# HP Inkjet printer boards



## Harvester3 (Jan 18, 2009)

Hey you all.
I dismantled (with a hammer) an HP deskjet 700 series printer (actually 3) for the interface cards.
When I took the cards loose, I discovered a bunch of plated springs which you see in the photo.
The CPU socket on HP servers also bear similar plated springs. Didn't know if anyone had seen these before, or if they're worth the skinned knuckles to get.
Thanks


----------



## Chumbawamba (Feb 7, 2009)

Hey Harvester.

I've looked at HP inkjet printers but they seemed to be too much work for the apparent yield. What do you think? Your photos look like you ended up with a nice small pile but again all that work seems to make it not worth it for whatever Au you may get out of it.

What I do go after are the gold-plated contacts on the plastic film connector ribbon where the carthridges make contact on Lexmark and some HP models and others. It's easy to whip out my knife and make a few strategic cuts to then just pull out the part with the gold.


----------



## Harvester3 (Feb 7, 2009)

Well, of all the hardware we dismantle, I've gotta say that an inkjet printer is about the most difficult to take apart and offers the least reward although these little springs and cards are pretty. Unfortunately they're only in a few models.
If you can use stepper motors and steel rods, it might be worth the time.
Frustrating without a 10lb hammer and/or a wore out chainsaw...
The little interface cards are good harvest though.


----------



## Chumbawamba (Feb 8, 2009)

You would probably have a better (and faster) time at it just ripping the carthridge carriage out of the printer and then paying some school kids to disassemble that part. The rest can go into the misc. e-waste bin (I used to get $.05/lbs for that crap, now it's worthless so I charge to take it). Stripping it for the steppers and rods is a great idea if you can use that stuff, or if you have a steady stream of buyers. I'll bet they would sell pretty well through the classifieds of Nuts & Volts, Servo and Make magazines. Perfect for small robotics projects.


----------



## Harvester3 (Feb 9, 2009)

Yep scrap crap market has sure taken a plunge... we don't get anything for printers- ink or laser. CRTs have become a liability as well. Haven't actually been able to start charging for anything, but that time is coming.
Nice to meet another scrapper. I'm in the Tulsa area. 
Take care


----------



## Chumbawamba (Feb 11, 2009)

Hey Harvester.

Here in California we are lucky in that we get $.20/lbs from the State for recycling CRTs. It's subsidized the same way cans/bottles are in most states: i.e. you pay an upfront deposit and then redeem it when you recycle, except in the case of monitors, televisions, etc. (and this applies to CRT models, which are now almost extinct as far as new products, as well as LCD, plasma, projection, etc.) you pay an added recycling fee when you purchase the good and then theoretically you should be able to recycle the product for free when you're done with it. Unlike with cans/bottles though, any display product no matter how old is eligible, as long as it is sourced from within the state of California.

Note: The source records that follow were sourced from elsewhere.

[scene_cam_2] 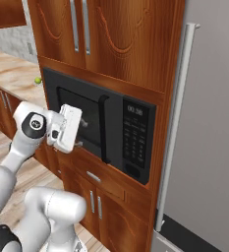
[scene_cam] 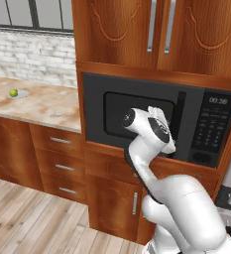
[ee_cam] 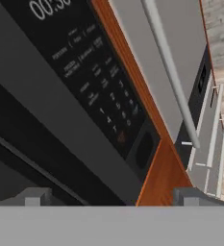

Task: Remove the pear from the bowl and place it on the small plate. Then place the bowl with only the fish in the microwave, close the door, and press the start button to microwave the fish.

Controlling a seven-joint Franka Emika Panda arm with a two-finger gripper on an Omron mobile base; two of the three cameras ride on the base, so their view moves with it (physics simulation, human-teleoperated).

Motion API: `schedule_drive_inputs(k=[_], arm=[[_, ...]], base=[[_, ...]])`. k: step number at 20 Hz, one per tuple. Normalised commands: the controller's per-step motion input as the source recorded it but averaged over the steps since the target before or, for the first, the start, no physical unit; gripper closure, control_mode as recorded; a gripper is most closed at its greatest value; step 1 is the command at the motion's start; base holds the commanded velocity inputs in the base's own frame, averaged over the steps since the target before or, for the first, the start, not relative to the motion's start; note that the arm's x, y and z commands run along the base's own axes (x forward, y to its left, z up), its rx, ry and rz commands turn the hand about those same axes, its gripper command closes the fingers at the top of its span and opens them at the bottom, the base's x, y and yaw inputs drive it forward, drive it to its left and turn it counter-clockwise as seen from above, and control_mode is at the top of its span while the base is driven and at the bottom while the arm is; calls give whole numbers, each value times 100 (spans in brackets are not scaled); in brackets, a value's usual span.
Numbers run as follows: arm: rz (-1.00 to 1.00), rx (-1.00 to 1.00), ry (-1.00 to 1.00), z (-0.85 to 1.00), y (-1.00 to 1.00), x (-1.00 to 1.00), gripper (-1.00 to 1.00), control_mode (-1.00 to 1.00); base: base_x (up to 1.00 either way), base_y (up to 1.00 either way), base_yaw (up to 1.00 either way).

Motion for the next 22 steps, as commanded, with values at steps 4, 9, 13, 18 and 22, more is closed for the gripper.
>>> schedule_drive_inputs(k=[4, 9, 13, 18, 22], arm=[[-4, 9, -5, -21, -14, -100, -100, -100], [-13, 9, -11, -17, -66, -100, -100, -100], [-6, 22, -18, 0, -100, -94, -100, -100], [0, 55, -18, -38, -73, -85, -100, -100], [4, 44, -30, -52, -37, -10, -100, -100]], base=[[0, 0, 0], [0, 0, 0], [0, 0, 0], [0, 0, 0], [0, 0, 0]])
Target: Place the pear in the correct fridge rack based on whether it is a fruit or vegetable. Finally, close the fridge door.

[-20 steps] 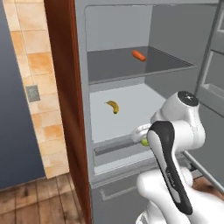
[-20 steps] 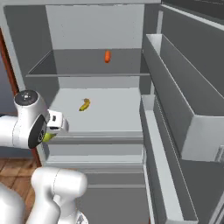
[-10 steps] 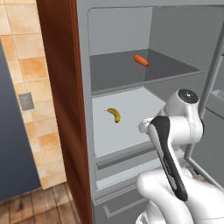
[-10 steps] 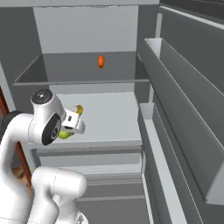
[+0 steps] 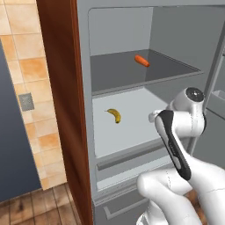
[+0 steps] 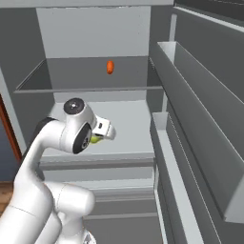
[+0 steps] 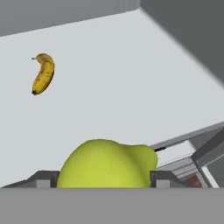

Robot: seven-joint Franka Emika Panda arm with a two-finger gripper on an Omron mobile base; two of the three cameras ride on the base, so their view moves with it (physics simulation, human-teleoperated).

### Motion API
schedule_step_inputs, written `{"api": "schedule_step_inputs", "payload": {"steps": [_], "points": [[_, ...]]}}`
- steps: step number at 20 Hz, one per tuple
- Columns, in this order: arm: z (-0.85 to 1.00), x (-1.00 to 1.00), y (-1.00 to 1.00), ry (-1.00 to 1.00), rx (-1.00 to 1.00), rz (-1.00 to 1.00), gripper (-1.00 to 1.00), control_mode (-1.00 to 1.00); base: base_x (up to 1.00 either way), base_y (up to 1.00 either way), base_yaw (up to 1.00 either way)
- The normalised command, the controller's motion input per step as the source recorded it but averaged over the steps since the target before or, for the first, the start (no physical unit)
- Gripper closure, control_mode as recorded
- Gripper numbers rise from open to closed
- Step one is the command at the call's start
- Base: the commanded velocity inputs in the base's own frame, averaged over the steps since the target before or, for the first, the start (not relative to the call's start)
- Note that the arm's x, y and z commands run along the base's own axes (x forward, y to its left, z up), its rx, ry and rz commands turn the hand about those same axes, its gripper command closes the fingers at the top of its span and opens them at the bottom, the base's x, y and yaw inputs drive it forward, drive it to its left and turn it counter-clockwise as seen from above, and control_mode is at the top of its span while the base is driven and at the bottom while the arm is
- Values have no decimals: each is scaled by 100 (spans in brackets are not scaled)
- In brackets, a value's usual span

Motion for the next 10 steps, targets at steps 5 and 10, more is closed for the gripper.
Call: {"api": "schedule_step_inputs", "payload": {"steps": [5,10], "points": [[-12,32,-13,-11,0,8,100,-100,0,0,0],[-3,58,0,0,0,0,100,-100,0,0,0]]}}
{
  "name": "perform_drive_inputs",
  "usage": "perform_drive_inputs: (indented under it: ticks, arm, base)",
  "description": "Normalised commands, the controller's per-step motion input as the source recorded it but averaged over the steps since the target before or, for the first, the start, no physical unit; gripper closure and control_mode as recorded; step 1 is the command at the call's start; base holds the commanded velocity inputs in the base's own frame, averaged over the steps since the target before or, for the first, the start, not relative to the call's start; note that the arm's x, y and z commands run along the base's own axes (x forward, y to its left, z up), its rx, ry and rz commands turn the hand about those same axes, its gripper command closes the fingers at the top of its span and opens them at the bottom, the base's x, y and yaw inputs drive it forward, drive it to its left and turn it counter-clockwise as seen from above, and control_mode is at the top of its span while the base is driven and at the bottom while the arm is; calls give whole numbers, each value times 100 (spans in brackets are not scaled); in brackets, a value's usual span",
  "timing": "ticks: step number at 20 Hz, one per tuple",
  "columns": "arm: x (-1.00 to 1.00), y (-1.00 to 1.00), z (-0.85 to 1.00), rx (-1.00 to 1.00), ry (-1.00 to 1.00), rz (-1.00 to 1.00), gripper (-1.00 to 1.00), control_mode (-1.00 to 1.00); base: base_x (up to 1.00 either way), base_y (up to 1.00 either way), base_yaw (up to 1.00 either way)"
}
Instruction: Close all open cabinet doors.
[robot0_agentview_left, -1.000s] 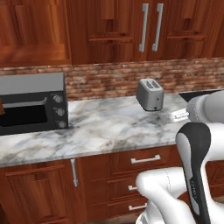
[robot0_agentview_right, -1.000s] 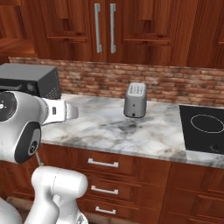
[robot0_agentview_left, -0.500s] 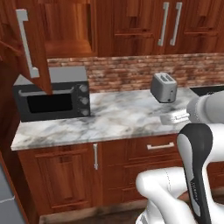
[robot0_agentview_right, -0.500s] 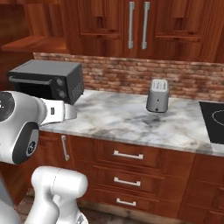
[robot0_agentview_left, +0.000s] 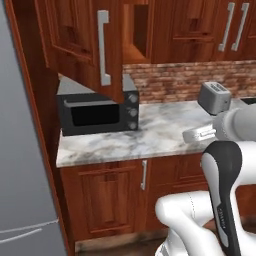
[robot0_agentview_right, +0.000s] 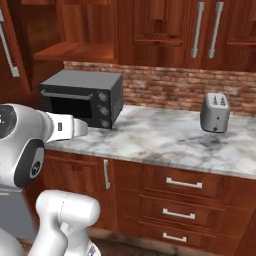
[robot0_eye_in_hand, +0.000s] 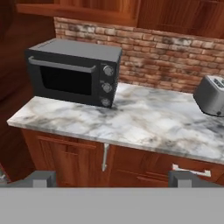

Before the program I used to charge $10 for small CRTs, $15 for large. I used to charge anywhere from $20-$35 per TV, depending on size. I made a lot more money back then. Now I barely scrape by. Another example of government welfare hurting business, though I admit it is much better for the consumer, and I am sensitive to that, but the processors got screwed.

Anyway, the reason for this posting is to follow up on your printer harvest. I decided to dismantle an HP printer yesterday thinking I would come up with the same materials you did in the photo above but I had a different model. It only had the gold-plated contact film in the back of the carthridge carriage rather than the spring-loaded pins. However, I did find another previously unknown (to me) source.

See my message here for details:

http://goldrefiningforum.com/phpBB3/viewtopic.php?t=4194


----------



## Shaul (Feb 14, 2009)

Harvester;

Actually taking apart an HP Printer is usually pretty easy. 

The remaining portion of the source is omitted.